§ Your assignment
Each record must be output exactly and in full.

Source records

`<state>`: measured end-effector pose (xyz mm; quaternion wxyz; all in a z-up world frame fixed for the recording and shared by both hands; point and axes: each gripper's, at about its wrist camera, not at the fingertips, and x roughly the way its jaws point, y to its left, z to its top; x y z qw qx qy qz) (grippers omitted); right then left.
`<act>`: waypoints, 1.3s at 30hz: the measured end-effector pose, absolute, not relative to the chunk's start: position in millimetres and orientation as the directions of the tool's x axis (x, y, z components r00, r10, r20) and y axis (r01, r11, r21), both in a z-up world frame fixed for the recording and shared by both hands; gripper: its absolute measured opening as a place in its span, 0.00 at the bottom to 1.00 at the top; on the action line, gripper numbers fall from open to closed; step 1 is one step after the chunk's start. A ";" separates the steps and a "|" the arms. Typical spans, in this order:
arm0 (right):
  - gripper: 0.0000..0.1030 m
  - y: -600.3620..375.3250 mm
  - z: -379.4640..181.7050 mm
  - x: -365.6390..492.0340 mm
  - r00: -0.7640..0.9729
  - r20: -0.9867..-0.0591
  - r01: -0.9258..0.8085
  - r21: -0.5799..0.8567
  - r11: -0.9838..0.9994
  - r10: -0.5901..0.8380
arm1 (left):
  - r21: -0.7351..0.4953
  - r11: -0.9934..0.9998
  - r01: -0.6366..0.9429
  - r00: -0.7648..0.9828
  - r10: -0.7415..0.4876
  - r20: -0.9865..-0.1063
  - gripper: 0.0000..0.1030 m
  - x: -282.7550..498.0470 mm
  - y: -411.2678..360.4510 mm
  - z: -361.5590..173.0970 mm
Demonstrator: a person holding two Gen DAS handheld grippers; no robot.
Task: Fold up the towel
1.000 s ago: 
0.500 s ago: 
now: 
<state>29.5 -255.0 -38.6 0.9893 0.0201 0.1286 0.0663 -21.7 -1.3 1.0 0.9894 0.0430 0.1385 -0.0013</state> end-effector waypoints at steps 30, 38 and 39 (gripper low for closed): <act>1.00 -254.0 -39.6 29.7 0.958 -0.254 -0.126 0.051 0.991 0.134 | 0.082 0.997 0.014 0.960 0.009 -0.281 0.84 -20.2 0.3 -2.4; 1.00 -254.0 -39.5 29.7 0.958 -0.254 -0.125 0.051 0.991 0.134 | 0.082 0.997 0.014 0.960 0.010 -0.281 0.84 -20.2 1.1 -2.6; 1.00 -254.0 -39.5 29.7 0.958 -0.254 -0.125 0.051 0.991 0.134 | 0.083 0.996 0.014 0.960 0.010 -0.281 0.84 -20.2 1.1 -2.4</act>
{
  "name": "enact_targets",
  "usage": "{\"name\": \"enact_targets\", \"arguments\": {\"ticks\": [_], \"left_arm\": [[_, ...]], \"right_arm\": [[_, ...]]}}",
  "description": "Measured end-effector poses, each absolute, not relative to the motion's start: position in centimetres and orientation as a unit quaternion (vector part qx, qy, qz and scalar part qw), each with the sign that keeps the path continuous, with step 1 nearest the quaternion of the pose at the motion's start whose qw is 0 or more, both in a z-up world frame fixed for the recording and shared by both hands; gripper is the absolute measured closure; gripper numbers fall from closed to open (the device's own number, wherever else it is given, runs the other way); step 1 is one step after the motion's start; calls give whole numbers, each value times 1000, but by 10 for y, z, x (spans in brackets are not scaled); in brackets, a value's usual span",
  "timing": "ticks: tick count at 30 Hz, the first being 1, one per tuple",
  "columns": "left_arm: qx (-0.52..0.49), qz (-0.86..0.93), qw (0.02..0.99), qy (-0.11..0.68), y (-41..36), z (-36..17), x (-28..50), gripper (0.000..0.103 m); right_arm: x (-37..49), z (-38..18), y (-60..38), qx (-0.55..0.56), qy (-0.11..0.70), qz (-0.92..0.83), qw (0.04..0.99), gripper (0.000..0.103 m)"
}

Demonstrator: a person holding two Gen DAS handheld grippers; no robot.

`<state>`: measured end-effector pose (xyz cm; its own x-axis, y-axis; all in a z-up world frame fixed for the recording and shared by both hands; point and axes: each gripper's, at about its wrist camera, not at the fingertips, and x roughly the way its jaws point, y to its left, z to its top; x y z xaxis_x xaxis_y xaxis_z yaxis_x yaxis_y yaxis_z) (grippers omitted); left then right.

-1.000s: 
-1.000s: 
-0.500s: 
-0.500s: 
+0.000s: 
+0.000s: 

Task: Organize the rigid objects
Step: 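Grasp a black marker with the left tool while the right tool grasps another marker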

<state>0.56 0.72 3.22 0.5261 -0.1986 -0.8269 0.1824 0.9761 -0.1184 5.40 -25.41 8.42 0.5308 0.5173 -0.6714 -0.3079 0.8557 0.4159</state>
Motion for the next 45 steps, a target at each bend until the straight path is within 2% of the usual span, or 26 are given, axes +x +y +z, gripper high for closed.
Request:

§ Written solution
`<state>`: measured end-effector pose (xyz mm; quaternion wxyz; all in a z-up world frame fixed for the recording and shared by both hands; point and axes: each gripper's, at about its wrist camera, not at the fingertips, and x roughly the way its jaws point, y to its left, z to its top; x y z qw qx qy qz) (grippers omitted); right then left.
`<act>`: waypoints, 1.3s at 30hz: the measured end-effector pose, absolute, not relative to the chunk's start: position in millimetres and orientation as the directions of the tool's x axis (x, y, z components r00, r10, r20) and y axis (r01, r11, r21), both in a z-up world frame fixed for the recording and shared by both hands; gripper: its absolute measured opening as a place in its span, 0.00 at the bottom to 1.00 at the top; on the action line, gripper numbers fall from open to closed; step 1 is one step after the chunk's start. A ";" separates the steps and a "|" the arms. Typical spans, in this order:
arm0 (right):
  - gripper: 0.0000..0.1030 m
  - y: -600.3620..375.3250 mm
  - z: -379.4640..181.7050 mm
  - x: -365.6390..492.0340 mm
  - r00: -0.7640..0.9729
  - r20: -0.9867..-0.0591
  - r01: -0.9258..0.8085
  - r21: -0.5799..0.8567
  - r11: -0.9838..0.9994
  - r10: -0.5901..0.8380
arm1 (left):
  - r21: -0.7351..0.4953
  - r11: -0.9934..0.9998
  - r01: -0.6366..0.9429
  - r00: -0.7648..0.9828
  - r10: -0.7415..0.4876
  - r20: -0.9865..-0.1063
  - gripper: 0.0000..0.1030 m
  - x: -282.7550..498.0470 mm
  - y: -411.2678..360.4510 mm
  - z: -361.5590..173.0970 mm
Demonstrator: a person holding two Gen DAS handheld grippers; no robot.
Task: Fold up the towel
1.000 s ago: 
0.500 s ago: 
now: 
<state>29.5 -255.0 -38.6 0.9893 0.0201 0.1286 0.0663 -21.7 -1.3 1.0 0.9894 0.0430 0.1385 -0.0013</state> end-effector waypoints at steps 30, 38 and 39 (gripper low for closed): <act>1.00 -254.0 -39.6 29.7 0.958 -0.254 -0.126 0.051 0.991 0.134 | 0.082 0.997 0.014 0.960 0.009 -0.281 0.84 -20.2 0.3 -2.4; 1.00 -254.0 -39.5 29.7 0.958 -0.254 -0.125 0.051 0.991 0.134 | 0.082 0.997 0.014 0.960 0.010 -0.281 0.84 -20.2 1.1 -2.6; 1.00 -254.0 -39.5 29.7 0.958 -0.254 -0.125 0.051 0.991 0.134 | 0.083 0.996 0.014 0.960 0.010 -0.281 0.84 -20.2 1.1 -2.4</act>
{
  "name": "enact_targets",
  "usage": "{\"name\": \"enact_targets\", \"arguments\": {\"ticks\": [_], \"left_arm\": [[_, ...]], \"right_arm\": [[_, ...]]}}",
  "description": "Measured end-effector poses, each absolute, not relative to the motion's start: position in centimetres and orientation as a unit quaternion (vector part qx, qy, qz and scalar part qw), each with the sign that keeps the path continuous, with step 1 nearest the quaternion of the pose at the motion's start whose qw is 0 or more, both in a z-up world frame fixed for the recording and shared by both hands; gripper is the absolute measured closure; gripper numbers fall from closed to open (the device's own number, wherever else it is given, runs the other way); step 1 is one step after the motion's start; calls give whole numbers, each value times 1000, but by 10 for y, z, x (spans in brackets are not scaled); in brackets, a value's usual span",
  "timing": "ticks: tick count at 30 Hz, the first being 1, one per tuple",
  "columns": "left_arm: qx (-0.52..0.49), qz (-0.86..0.93), qw (0.02..0.99), qy (-0.11..0.68), y (-41..36), z (-36..17), x (-28..50), gripper (0.000..0.103 m); right_arm: x (-37..49), z (-38..18), y (-60..38), qx (-0.55..0.56), qy (-0.11..0.70), qz (-0.92..0.83), qw (0.04..0.99), gripper (0.000..0.103 m)"
}

Demonstrator: a person holding two Gen DAS handheld grippers; no robot.

`<state>`: measured end-effector pose (xyz cm; its own x-axis, y-axis; all in a z-up world frame fixed for the recording and shared by both hands; point and axes: each gripper's, at about its wrist camera, not at the fingertips, and x roughly the way its jaws point, y to its left, z to its top; x y z xaxis_x xaxis_y xaxis_z yaxis_x yaxis_y yaxis_z) (grippers omitted); left then right.

-1.000s: 
-1.000s: 
-0.500s: 
-0.500s: 
+0.000s: 
+0.000s: 

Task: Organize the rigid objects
Step: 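Grasp a black marker with the left tool while the right tool grasps another marker
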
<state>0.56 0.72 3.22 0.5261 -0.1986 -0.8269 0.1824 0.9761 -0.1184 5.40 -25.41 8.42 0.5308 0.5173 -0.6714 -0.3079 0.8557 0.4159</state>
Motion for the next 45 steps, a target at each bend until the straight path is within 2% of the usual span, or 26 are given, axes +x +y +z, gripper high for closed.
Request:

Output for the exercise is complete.